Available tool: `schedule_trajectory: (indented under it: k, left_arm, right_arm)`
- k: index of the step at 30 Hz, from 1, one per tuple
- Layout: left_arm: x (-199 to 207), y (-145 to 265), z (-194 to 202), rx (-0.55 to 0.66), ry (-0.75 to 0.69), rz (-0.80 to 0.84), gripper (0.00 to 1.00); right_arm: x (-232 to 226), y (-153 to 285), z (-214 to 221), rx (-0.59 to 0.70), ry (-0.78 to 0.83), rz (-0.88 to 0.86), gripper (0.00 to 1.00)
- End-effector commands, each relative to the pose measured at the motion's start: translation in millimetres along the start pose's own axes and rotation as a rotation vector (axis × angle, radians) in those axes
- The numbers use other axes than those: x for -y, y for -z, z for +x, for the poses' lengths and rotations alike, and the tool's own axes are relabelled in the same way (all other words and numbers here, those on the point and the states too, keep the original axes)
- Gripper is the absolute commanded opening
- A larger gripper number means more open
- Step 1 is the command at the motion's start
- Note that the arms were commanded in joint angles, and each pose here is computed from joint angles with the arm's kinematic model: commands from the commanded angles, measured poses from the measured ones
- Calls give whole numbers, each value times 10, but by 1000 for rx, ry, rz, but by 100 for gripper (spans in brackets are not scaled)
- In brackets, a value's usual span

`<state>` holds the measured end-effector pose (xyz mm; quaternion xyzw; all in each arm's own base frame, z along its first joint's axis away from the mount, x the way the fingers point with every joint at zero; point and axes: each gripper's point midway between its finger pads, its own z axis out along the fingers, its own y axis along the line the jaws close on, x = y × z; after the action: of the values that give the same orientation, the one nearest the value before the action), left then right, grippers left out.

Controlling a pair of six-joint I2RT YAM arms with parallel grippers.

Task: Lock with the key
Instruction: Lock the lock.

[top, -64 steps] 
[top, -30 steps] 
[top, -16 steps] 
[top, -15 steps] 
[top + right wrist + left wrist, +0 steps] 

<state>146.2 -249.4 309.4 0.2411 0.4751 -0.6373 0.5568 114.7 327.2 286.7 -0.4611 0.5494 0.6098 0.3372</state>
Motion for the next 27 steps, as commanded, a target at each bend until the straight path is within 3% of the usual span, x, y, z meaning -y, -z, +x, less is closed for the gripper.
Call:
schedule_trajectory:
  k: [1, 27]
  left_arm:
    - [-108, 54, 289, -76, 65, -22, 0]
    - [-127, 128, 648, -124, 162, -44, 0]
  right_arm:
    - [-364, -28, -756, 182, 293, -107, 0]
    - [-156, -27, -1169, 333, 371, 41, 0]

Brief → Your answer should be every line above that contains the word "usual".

Result of the task →
- In brackets, a value's usual span
Motion for the next 27 steps, as commanded, a target at each bend until the straight path is within 3% of the usual span, x, y, z meaning -y, -z, +x, less is closed for the gripper.

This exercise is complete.